Following the Spokane meeting,' appellants each put up $750 for which they received a thirty-day note secured by real and personal mortgages on the Company property, signed for the Company by Speer and Smith in their official capacities. Appellants signed as sureties on a Company note whereby it borrowed $2,540.06 from the Bonner County National Bank and the resultant $5,540.06 was forthwith paid to the Company and by it to the Federal and ultimately State Governments for income and unemployment compensation taxes, which were delinquent and enforcement of which was immediately impending.

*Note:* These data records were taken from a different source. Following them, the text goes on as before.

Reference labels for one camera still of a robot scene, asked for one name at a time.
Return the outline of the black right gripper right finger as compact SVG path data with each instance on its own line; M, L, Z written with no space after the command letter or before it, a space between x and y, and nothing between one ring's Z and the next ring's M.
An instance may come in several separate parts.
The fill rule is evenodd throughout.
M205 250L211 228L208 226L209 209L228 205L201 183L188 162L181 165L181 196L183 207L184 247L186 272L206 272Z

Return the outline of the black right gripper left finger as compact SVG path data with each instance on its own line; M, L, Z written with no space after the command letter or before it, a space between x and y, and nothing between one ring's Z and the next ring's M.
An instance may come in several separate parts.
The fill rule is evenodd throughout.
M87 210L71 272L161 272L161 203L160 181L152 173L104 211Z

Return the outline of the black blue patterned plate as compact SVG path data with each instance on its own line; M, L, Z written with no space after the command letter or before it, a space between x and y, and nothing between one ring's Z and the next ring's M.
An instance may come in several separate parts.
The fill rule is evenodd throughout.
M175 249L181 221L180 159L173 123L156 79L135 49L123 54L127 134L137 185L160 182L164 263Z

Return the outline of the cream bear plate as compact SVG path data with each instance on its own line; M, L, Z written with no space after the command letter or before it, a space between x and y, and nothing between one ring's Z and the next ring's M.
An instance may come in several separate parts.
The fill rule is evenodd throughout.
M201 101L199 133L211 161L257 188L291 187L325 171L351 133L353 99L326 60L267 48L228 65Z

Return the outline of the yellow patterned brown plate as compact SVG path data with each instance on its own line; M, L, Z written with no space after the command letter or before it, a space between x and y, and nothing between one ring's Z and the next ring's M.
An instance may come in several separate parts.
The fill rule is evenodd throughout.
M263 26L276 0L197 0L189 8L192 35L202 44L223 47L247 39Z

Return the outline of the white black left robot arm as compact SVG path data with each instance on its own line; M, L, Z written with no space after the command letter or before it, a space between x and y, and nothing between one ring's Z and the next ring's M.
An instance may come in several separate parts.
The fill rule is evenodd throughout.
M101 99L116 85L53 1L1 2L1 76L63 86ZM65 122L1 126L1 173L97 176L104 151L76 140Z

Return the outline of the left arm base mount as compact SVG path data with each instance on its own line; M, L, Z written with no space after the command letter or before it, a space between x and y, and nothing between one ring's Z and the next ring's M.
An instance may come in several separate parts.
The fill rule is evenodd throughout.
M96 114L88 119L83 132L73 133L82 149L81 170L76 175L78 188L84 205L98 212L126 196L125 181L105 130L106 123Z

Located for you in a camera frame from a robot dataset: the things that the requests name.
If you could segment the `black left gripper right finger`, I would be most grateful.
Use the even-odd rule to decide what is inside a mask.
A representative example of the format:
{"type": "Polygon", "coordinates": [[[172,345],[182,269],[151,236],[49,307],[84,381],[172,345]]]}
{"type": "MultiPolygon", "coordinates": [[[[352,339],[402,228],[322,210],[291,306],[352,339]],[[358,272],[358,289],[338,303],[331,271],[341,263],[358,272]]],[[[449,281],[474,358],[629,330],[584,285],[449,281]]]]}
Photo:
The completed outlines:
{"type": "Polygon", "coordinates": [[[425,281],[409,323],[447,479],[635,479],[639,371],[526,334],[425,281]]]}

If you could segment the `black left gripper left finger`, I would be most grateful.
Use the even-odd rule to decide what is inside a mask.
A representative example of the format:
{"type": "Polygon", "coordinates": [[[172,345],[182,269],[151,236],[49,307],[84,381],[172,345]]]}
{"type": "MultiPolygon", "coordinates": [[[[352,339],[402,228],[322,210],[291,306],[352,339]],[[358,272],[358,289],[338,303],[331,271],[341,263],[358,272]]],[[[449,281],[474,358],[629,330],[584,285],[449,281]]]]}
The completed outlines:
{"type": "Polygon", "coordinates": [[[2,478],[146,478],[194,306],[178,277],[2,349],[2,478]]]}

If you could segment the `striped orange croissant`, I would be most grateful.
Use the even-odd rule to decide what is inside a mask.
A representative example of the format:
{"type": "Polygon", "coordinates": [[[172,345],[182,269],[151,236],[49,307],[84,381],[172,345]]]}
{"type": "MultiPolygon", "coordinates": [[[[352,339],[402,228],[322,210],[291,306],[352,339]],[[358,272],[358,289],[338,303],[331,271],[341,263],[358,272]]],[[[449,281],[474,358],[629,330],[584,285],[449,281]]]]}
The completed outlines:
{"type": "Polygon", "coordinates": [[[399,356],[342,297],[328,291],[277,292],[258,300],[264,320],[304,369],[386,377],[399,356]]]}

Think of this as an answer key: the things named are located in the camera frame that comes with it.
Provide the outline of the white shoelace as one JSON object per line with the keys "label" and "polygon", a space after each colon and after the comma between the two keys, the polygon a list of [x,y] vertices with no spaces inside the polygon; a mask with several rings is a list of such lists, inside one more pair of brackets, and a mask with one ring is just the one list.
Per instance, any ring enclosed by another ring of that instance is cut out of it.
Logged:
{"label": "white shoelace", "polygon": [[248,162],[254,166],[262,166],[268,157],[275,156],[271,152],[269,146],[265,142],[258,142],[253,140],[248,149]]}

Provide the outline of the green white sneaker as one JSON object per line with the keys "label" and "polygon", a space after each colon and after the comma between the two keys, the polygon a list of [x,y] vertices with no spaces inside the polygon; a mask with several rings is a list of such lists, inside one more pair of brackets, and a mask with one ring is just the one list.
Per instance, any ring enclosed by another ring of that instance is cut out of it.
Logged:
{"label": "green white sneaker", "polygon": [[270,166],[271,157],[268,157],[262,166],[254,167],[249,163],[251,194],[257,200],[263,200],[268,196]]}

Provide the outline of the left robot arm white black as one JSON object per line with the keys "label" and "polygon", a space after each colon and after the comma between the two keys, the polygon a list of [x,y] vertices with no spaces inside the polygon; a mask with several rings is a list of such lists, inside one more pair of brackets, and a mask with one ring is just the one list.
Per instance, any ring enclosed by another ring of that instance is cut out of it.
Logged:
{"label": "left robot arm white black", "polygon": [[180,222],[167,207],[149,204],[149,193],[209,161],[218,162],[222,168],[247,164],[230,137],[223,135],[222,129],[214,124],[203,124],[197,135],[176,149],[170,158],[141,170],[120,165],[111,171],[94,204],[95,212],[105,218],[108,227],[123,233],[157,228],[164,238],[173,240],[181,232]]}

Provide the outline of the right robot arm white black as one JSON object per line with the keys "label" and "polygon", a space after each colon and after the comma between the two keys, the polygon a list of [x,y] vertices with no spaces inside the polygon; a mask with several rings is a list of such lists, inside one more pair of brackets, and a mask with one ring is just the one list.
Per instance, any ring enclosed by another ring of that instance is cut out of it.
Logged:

June 7, 1949, appellants started foreclosure proceedings on the $3,000 note, and on a note given Speer by the Company to pay a previous judgment of Vic Henry (later the cause of action on this note was dismissed) and in connection therewith, one G. L. Gardner, cashier of the Bonner County National Bank, was appointed receiver. The Company at that time additionally owed a note of $11,788 to the Bank, secured by real and chattel mortgages on Company property, and unsecured claims *288of $17,000 or upwards. Gardner took the oath of office as receiver, but otherwise never qualified or functioned, being excused from giving a bond because of the Bank’s interest through its mortgages. This omission was wrong. A receiver’s responsibility is personal, 75 C.J.S., Receivers, § 190, p. 837, and he represents generally all parties. 75 C.J.S., Receivers, § 325, p. 1000. The Bank was not the only creditor. How could it be held for derelictions of the receiver unless it was parti ceps criminis? Through Gardner’s efforts for it, its notes were paid by appellants, and perforce, it washed its hands of the whole matter. Gardner should have been required to give a bond. He persuaded appellants to buy the two notes due the Bank on the representation their second mortgage and their liability on the note they had signed as sureties, would he bettered. Thereupon, he left, and has ever since remained out of, the State.
Through an informal, oral, extra-judicial arrangement between Gardner and the attorney for the Bank, who was also attorney for appellants, appellants were placed in possession of the property and proceeded to operate it, after the court had expressly ordered at the time of the appointment of the receiver, that the plant should not be operated. Dalliba v. Winschell, 11 Idaho 364, 82 P. 107; 75 C.J.S., Receivers, § 183, p. 829.
Appellants continued in possession until January, 1951, by which time they had secured a decree in foreclosure and order of sale. Other creditors at that time filed claims, asked that the first receiver, Gardner, be ousted and another receiver be appointed. The sale was postponed. Thereupon, extended and extensive hearings were had; various pleadings and traverses were filed. At the conclusion of the testimony, the new receiver, who was appointed January 31, 1951, asked to have his pleadings amended to conform to the proof and, in substance, charged appellants with extensive conspiracy, fraud and concealment against the Company’s creditors and the court, in taking over and operating the property.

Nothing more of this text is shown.